The cake of a thousand tears and a million calories

When Martina saw the cake, she smiled for a millisecond, then the surprise started to hit her. While we were in mid-song, she desperately tried to figure out what to do with herself. One can only imagine what her young brain was processing: What is this I'm feeling? Happiness? Terror? Pleasure? WHAT'S HAPPENING, PEOPLE??? Instead of calmly handling the situation, Martina hid her face with her hands, hunched over the table while starting to whine a bit, then finally bawled with all her might into the arms of her amused mother, who was busy recording the whole calamity on video (guess how many times Marteens will want to watch that in the coming years).

Mia: Are those tears of joy?
Juancho: Tears of pain! (he's always been smart, that kid)

So we cut our on-the-spot performance short, pretended nothing happened and got ready for bed. Martina, on the other hand, wiped her tears and asked for a slice of cake before sleeping – the very same cake that we thought she had already condemned to the trash can of her mind. It's true: Chocolate trumps psychological trauma (and everything else on earth, really).
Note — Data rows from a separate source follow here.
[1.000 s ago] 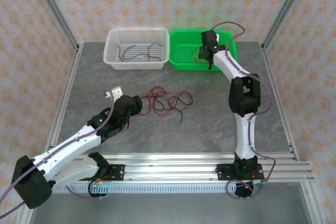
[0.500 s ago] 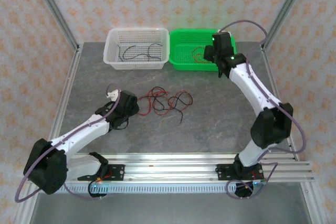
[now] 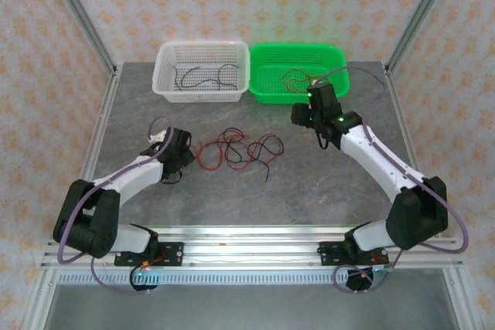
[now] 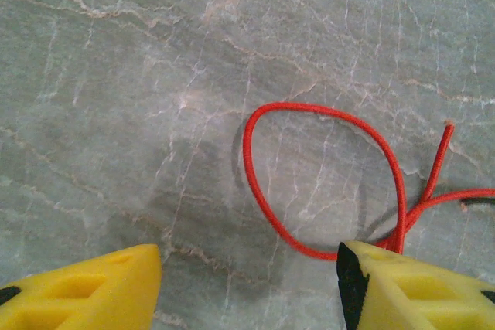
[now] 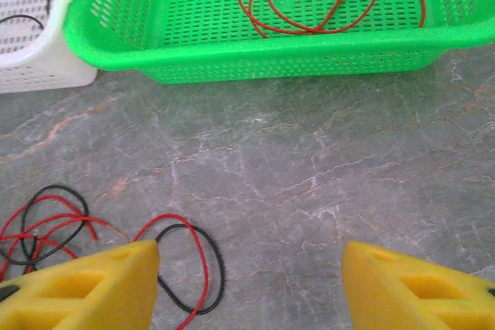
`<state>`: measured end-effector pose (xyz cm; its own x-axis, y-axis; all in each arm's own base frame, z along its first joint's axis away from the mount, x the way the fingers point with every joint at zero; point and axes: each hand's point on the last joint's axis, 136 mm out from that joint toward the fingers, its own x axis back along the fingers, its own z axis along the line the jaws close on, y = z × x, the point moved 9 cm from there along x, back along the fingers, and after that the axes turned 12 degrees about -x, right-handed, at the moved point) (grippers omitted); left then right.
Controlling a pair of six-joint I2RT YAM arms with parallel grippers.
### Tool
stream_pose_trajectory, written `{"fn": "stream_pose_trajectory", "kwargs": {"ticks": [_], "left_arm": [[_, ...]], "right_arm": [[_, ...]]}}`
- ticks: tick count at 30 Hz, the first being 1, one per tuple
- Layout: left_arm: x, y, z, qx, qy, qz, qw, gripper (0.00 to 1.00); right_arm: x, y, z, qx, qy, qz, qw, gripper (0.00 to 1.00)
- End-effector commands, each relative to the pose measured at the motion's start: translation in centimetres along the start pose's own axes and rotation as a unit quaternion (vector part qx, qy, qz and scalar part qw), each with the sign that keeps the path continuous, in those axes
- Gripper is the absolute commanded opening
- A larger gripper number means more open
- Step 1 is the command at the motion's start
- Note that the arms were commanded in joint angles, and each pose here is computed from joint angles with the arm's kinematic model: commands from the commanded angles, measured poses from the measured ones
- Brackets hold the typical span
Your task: Untangle the cables
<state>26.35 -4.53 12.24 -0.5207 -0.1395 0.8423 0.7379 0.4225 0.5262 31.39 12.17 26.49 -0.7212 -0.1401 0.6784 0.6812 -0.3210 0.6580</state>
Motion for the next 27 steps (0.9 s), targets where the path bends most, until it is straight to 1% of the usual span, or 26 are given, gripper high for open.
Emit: {"fn": "stream_pose_trajectory", "kwargs": {"ticks": [1,6,9,11,14,15,21,27], "left_arm": [[-0.8,0.9,-0.2,0.007,-0.014,-0.017,1.0,0.63],[-2.6,1.1,0.0,0.011,-0.002,-0.007,1.0,0.62],[-3.5,1.5,-0.3,0.01,0.003,-0.01,1.0,0.58],[-4.0,1.8,-0.5,0.009,0.003,-0.017,1.0,0.54],[-4.5,2.3,-1.0,0.007,-0.005,-0.027,1.0,0.43],[-4.6,2.4,-1.1,0.007,-0.007,-0.03,1.0,0.37],[-4.1,3.7,-1.8,0.007,-0.019,-0.052,0.998,0.0],[-2.0,5.1,-2.0,0.004,-0.025,-0.078,0.997,0.0]], "right_arm": [[1.3,-0.3,0.3,-0.015,0.023,-0.014,1.0,0.63],[2.0,-1.6,-0.2,-0.025,0.029,-0.009,0.999,0.62],[2.4,-2.4,-0.7,-0.034,0.032,-0.007,0.999,0.62],[2.7,-2.9,-1.0,-0.04,0.036,-0.006,0.999,0.62],[2.6,-4.0,-1.6,-0.052,0.041,0.007,0.998,0.62],[3.3,-4.1,-1.7,-0.058,0.053,0.003,0.997,0.62],[3.3,-6.0,-1.5,-0.088,0.099,0.026,0.991,0.61],[3.0,-7.4,0.4,-0.088,0.13,0.044,0.987,0.6]]}}
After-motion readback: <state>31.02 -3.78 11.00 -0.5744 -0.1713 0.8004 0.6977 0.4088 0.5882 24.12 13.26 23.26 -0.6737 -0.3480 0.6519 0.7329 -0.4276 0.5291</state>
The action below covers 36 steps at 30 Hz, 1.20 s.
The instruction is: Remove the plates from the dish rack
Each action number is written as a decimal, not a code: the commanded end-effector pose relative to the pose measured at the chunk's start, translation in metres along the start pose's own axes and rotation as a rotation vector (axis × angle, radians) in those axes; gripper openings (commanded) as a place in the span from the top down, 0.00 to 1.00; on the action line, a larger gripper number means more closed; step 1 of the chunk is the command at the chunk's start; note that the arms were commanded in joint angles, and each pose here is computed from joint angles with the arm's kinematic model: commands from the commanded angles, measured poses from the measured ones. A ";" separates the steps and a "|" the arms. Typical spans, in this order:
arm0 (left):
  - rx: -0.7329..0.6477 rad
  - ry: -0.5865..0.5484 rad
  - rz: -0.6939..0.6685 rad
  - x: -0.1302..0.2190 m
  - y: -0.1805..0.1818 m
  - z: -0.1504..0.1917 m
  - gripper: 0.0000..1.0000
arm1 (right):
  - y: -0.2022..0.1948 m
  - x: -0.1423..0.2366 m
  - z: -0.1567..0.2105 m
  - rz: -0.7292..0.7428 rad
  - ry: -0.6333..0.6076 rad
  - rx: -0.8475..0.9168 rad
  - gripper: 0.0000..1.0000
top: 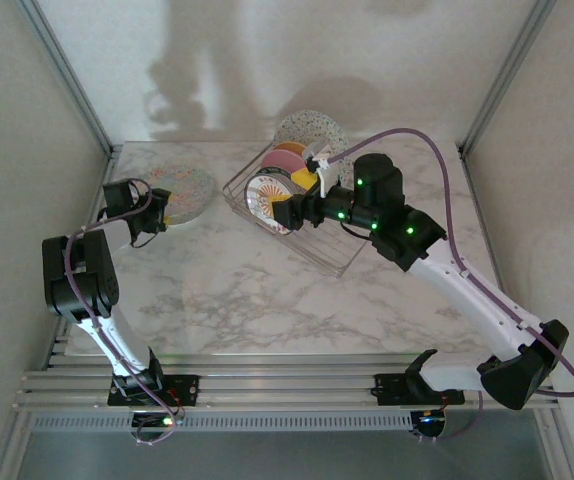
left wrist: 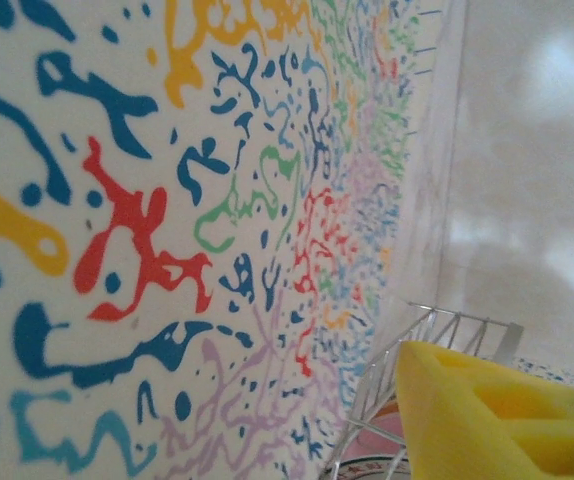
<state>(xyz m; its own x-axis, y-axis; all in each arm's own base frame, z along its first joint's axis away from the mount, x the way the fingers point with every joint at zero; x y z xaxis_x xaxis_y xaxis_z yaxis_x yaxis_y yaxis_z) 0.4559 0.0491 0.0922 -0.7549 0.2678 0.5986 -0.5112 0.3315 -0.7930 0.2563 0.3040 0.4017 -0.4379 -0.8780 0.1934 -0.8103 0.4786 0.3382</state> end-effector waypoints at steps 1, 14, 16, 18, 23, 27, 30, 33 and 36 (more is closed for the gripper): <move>-0.010 -0.018 -0.055 0.005 0.002 -0.008 0.40 | 0.008 0.003 -0.011 -0.013 -0.024 0.003 0.14; 0.023 -0.004 -0.125 0.002 0.016 -0.007 0.38 | 0.008 0.004 -0.011 -0.010 -0.022 0.008 0.14; 0.028 -0.005 -0.133 0.002 0.018 -0.008 0.38 | 0.008 0.004 -0.011 -0.009 -0.022 0.009 0.14; 0.034 -0.002 -0.142 0.002 0.020 -0.008 0.38 | 0.008 0.004 -0.011 -0.007 -0.021 0.011 0.14; 0.041 -0.002 -0.160 0.003 0.023 -0.008 0.37 | 0.007 0.004 -0.010 -0.006 -0.021 0.007 0.14; 0.041 -0.002 -0.168 0.004 0.023 -0.007 0.37 | 0.007 0.005 -0.010 -0.005 -0.021 0.004 0.14; 0.043 -0.005 -0.174 0.006 0.023 -0.008 0.37 | 0.007 0.005 -0.009 -0.002 -0.022 0.001 0.14; 0.045 -0.003 -0.178 0.007 0.023 -0.007 0.37 | 0.007 0.005 -0.010 0.001 -0.027 0.003 0.14; 0.045 -0.007 -0.179 0.010 0.021 -0.008 0.37 | 0.005 0.008 -0.012 0.022 -0.035 0.013 0.14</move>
<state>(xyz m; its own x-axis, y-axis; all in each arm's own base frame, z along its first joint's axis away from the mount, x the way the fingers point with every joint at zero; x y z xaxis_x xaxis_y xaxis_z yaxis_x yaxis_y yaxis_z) 0.4399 0.0576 0.0748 -0.6519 0.2297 0.7227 -0.6501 0.3214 -0.6885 0.2574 0.3033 0.4018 -0.4457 -0.8740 0.1937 -0.8066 0.4859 0.3365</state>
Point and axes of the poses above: each hand's point on the last joint's axis, 136 mm out from that joint toward the fingers, its own x axis back along the fingers, its own y axis along the line the jaws close on, z = x × y, the point moved 2 cm from there along x, back along the fingers, and after that the axes turned 9 degrees about -x, right-handed, at the moved point
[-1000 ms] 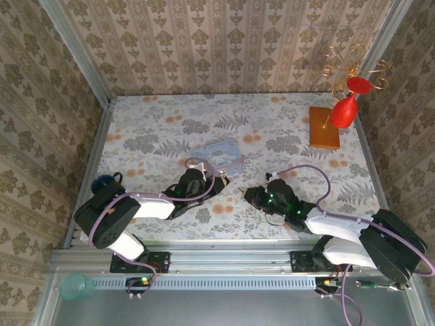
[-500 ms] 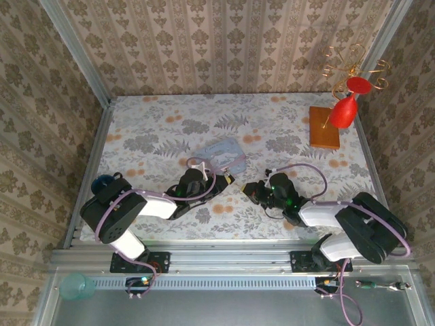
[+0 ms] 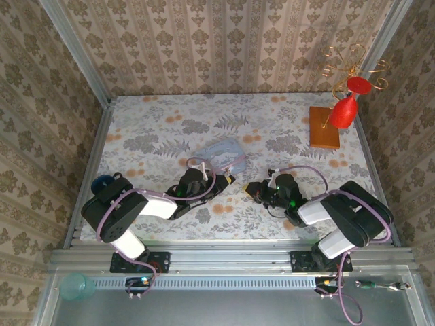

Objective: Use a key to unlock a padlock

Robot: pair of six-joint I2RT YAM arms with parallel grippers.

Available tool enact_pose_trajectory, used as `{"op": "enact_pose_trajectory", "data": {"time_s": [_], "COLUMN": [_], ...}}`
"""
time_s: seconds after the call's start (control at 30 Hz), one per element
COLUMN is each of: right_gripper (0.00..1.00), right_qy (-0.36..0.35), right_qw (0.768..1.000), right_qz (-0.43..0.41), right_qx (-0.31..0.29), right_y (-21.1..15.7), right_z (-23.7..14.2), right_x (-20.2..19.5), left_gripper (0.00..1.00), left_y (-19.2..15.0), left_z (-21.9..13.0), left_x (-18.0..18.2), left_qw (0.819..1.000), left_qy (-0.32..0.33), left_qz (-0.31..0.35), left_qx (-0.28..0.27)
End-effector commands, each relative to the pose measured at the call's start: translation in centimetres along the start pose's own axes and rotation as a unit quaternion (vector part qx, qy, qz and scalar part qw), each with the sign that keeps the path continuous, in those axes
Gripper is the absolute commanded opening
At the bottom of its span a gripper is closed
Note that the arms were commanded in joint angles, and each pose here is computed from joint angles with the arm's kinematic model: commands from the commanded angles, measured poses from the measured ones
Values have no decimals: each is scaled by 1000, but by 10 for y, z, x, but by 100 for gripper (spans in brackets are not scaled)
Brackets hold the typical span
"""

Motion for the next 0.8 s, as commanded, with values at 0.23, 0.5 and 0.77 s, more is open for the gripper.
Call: {"op": "enact_pose_trajectory", "data": {"time_s": [0.23,0.5,0.77], "right_gripper": [0,0,0], "right_qy": [43,47,52], "right_qw": [999,999,998], "right_qz": [-7,0,1], "right_qx": [24,25,25], "right_y": [-2,-2,-2], "right_z": [0,2,4], "right_x": [5,3,1], "left_gripper": [0,0,0], "left_y": [4,3,3], "left_z": [4,4,3], "left_x": [-15,-19,-21], "left_qw": [999,998,998], "left_qy": [-45,-56,-59], "left_qz": [3,-2,-3], "left_qx": [-11,-11,-10]}}
Point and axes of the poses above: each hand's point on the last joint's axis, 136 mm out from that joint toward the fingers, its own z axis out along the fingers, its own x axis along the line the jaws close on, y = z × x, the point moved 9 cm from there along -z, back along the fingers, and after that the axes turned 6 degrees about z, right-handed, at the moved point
The next day, we found out that Martina had talked to Juancho after the whole surprise disaster, and asked accusingly,

"Why didn't you sing 'Happy birthday', Juancho???"

Apparently, in the throes of her despair, she still noticed that her brother refused to participate in the grownups' instant presentation. Note (more like warning) to self: Nothing gets past Martina.

And with that slightly creepy undertone, the short story ends.

Here's a baby pic to make it all right again:

Martina at the hospital, looking like she's suppressing a comment

Happy birthday, little beloved one! I wish you more courage to deal with curveballs, a continuing love for dessert (trust me, this will help you someday in many, many ways) and a heart that can forgive people for not singing on command.

Thursday, June 09, 2011

Links are fun (and self-indulgent)

Blogger started counting page views only relatively recently, so the 'Popular Posts' on the left side of my blog aren't necessarily my favorite ones. I have really old entries that I re-read when I need to reminisce the stories I like sharing until my listeners' ears hurt or when I need to fill in the gaps in my hole-filled memory.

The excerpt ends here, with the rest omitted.